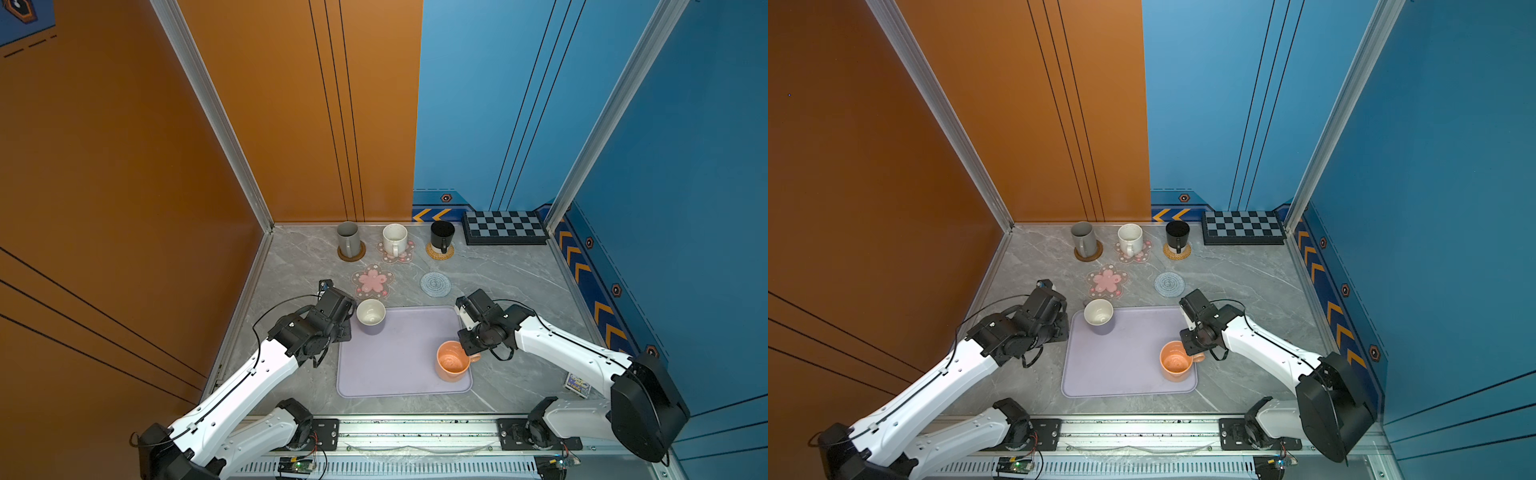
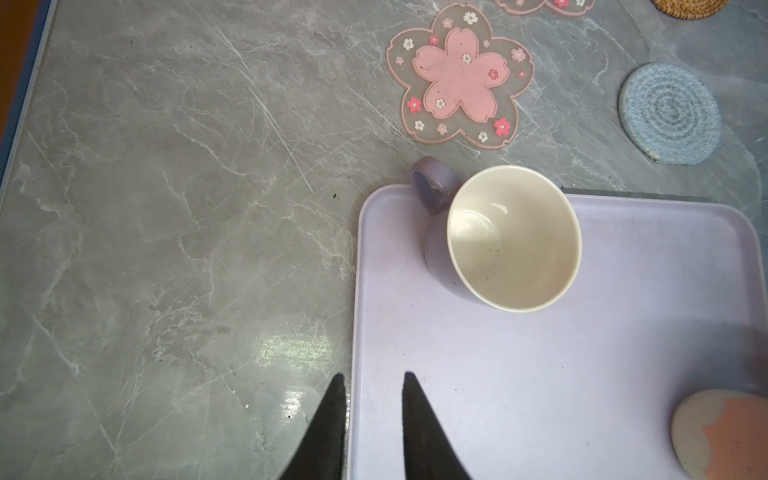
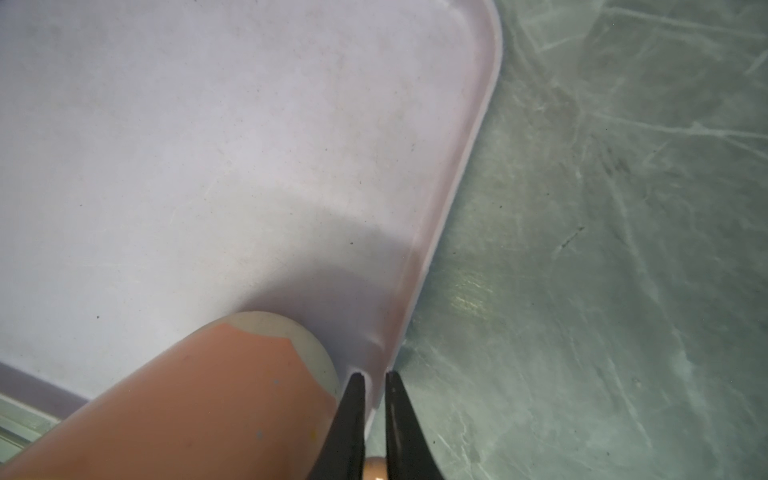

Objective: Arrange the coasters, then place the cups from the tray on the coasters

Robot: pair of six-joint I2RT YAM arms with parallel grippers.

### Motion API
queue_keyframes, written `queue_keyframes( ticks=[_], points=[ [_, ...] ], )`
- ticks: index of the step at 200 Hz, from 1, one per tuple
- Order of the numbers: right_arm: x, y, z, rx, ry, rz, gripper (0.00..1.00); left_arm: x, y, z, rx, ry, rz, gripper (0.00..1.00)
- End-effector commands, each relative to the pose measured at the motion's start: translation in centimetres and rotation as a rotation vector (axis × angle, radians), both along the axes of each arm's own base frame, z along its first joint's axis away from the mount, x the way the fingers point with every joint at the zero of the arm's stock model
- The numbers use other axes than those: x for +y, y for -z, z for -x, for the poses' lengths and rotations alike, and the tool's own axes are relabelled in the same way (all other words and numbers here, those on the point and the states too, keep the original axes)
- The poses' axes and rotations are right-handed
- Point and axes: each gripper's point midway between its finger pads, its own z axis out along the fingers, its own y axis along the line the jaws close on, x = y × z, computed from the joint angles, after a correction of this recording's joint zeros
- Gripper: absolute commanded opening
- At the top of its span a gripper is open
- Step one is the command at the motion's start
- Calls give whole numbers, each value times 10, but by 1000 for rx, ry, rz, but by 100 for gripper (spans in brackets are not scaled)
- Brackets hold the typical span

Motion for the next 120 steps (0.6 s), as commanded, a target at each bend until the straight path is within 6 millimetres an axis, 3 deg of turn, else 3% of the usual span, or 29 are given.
queue_keyframes(
  ticks=[1,120],
  points=[
    [-3,5,14,32,9,21,14,-5,-8,1,-8,19,12,25],
    [26,6,35,44,-62,-3,13,-3,-8,6,-18,24,20,25]
  ],
)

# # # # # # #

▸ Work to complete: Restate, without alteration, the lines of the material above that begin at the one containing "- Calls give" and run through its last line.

▸ Solution to this task:
- Calls give whole numbers, each value times 10, but by 1000 for rx, ry, rz, but by 100 for gripper (spans in brackets are not scaled)
- Brackets hold the typical span

Motion for the next 120 steps (0.6 s), as commanded, a target at each bend until the straight path is within 6 millimetres an axis, 3 deg of turn, else 3% of the usual span, or 29 are given.
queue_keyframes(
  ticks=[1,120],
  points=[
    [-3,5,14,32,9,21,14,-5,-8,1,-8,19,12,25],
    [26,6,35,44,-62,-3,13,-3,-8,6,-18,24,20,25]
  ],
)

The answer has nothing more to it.